Promesses ou inquiétudes
Cinq notes de terrain le long des routes canadiennes par Paul Nadeau et Laura Pannekoek
Clinton, une petite ville sans aéroport ni gare en Colombie-Britannique, a été fondée sur la piste de la ruée vers l’or de la région de Cariboo. Bien qu’elle subsiste aujourd’hui grâce aux revenus de la production locale de gravier, de l’élevage de bétail et du tourisme, la ville est truffée d’éléments iconographiques liés à la fièvre de l’or : façades de style « Old West », mannequins représentant des homesteaders [colons] et magasins d’antiquités regorgeant de casseroles et de pioches rouillées bordent l’unique route principale. On y trouve également un panneau Shell usé par les intempéries, abandonné de sa station-service, emblème de l’optimisme pétroculturel qui a succédé aux premières ambitions frénétiques de Clinton pour le précieux métal. Les projets d’extraction et les aspirations culturelles qui les accompagnent sont étroitement liés à la ville, comme en témoignent ses panneaux de signalisation.
Quelle est la fonction du panneau routier dans la compréhension et l’interprétation d’un lieu? Les signes comme ceux de l’image ci-dessus évoquent de multiples strates narratives coloniales associées à l’extraction et ses croyances économiques, tantôt en perte de vitesse, tantôt bien vivaces. Voici cinq notes de terrain prises lors d’un road trip entrepris en juillet 2021 entre Montréal et Victoria, qui racontent nos rencontres avec des panneaux routiers, ces documents destinés au public qui jalonnent le territoire à la fois sur le plan sémiotique et topographique. Certains de ces signes témoignent d’une orientation persistante des colons vers leur lieu, un attachement qui passe le plus souvent par un ensemble de liens affectifs avec une histoire réelle ou imaginée. Ces signes sont en contradiction avec d’autres qui, par exemple, soulignent les pratiques de subsistance des populations autochtones. D’autres encore tentent de réconcilier ces passés et ces présents au sein de nouveaux imaginaires conçus pour le tourisme. Considérer la signalisation routière en tant que dispositif territorial nous permet d’examiner certaines façons dont les territoires se font et se défont dans le contexte des pratiques d’extraction coloniale dans les régions rurales du Canada.
Prince Rupert est un port maritime situé sur la côte ouest, de la taille de celui de Vancouver, par lequel du bois, des céréales, du charbon et bien d’autres choses encore transitent par les terminaux.

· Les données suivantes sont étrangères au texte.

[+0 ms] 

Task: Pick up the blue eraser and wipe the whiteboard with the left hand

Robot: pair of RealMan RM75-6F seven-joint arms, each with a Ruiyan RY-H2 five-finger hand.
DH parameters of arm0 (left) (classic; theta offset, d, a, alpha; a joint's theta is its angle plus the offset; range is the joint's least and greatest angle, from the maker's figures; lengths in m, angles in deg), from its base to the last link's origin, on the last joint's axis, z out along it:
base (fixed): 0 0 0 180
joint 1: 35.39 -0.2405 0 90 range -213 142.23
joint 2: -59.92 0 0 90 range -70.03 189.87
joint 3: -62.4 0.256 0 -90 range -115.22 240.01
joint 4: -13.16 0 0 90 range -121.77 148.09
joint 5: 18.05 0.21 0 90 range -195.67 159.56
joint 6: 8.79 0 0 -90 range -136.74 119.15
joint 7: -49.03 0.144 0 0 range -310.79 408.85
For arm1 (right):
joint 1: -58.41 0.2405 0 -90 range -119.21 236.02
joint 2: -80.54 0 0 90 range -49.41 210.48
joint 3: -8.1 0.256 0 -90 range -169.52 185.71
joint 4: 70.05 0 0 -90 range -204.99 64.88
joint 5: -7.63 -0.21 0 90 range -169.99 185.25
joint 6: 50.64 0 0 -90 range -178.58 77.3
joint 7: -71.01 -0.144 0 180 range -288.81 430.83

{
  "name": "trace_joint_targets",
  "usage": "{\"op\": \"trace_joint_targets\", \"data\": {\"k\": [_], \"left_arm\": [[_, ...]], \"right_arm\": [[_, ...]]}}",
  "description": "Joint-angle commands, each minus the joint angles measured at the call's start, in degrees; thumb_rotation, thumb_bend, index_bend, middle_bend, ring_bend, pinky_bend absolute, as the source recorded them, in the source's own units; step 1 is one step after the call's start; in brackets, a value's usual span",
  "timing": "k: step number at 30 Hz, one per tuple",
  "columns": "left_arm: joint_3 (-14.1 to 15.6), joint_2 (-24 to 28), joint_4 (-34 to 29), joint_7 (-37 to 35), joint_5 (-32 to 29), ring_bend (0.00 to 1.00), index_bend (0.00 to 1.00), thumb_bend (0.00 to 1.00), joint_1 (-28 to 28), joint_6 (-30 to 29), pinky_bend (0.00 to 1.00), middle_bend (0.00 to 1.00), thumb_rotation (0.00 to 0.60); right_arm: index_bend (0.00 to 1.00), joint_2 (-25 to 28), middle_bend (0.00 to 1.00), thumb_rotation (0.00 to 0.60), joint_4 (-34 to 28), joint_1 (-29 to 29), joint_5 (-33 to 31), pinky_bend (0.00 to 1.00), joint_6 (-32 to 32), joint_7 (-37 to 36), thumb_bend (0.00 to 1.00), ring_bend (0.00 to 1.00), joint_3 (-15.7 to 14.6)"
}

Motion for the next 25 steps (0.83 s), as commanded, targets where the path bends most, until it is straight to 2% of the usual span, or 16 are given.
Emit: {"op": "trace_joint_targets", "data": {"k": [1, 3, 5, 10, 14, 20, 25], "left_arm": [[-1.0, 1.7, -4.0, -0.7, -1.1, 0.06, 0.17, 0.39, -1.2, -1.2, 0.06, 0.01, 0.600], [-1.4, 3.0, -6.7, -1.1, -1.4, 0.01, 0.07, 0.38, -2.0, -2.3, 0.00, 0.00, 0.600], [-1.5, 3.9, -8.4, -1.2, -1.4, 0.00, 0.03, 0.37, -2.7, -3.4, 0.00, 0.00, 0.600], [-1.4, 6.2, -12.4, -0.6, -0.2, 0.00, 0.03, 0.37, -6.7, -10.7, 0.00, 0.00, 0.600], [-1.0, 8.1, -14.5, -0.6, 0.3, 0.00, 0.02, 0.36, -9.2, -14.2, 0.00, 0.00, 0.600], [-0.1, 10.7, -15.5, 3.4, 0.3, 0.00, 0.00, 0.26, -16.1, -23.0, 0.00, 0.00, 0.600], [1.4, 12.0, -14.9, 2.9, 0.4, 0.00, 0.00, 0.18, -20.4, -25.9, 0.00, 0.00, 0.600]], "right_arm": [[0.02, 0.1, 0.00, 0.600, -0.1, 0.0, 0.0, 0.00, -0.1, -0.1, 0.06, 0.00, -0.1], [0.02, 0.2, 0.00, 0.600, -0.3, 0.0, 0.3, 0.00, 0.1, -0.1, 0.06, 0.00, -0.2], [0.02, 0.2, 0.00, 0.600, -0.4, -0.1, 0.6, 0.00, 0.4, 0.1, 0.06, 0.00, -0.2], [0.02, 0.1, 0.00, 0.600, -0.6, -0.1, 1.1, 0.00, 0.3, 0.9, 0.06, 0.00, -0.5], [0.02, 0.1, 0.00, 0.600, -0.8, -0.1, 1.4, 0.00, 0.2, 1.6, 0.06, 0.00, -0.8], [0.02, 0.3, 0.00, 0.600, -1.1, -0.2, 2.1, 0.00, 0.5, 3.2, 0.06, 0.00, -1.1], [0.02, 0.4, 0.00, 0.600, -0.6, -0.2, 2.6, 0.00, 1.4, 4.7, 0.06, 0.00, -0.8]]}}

Pour s’y rendre par voie terrestre, il faut parcourir 150 km sans interruption depuis Terrace, en Colombie-Britannique, sur l’autoroute 16, entre les wagons de charbon d’un côté et le fleuve Skeena de l’autre. Ce trajet est long : c’est ici que la route prend fin et que, comme nous l’indique un panneau, « la contrée sauvage du Canada commence ».
L’affiche de gauche est fissurée, rongée par les effets du sel et du soleil : mouillage, séchage, craquelure et décoloration. Un pêcheur et une ouvrière de conserverie y figurent au premier plan. Ces deux personnages brandissent respectivement le saumon pêché et celui en conserve, la matière première et la marchandise conditionnée. Le panneau présente la nature sauvage canadienne comme un défi à relever, une invitation à pêcher, tuer et mettre en conserve. Le potentiel économique de l’océan s’exploite à travers la mise en conserve, le processus matériel de transformation ontologique de la créature vivante en marchandise : non périssable, transportable, exportable. Les conserveries de Prince Rupert marquaient la phase terminale de transformation du saumon du Pacifique : elles convertissaient des créatures vivantes en produits durables et mobiles.1 C’était une certaine époque, avant les années d’embruns marins, les populations de saumon du Pacifique subissent aujourd’hui un grave déclin.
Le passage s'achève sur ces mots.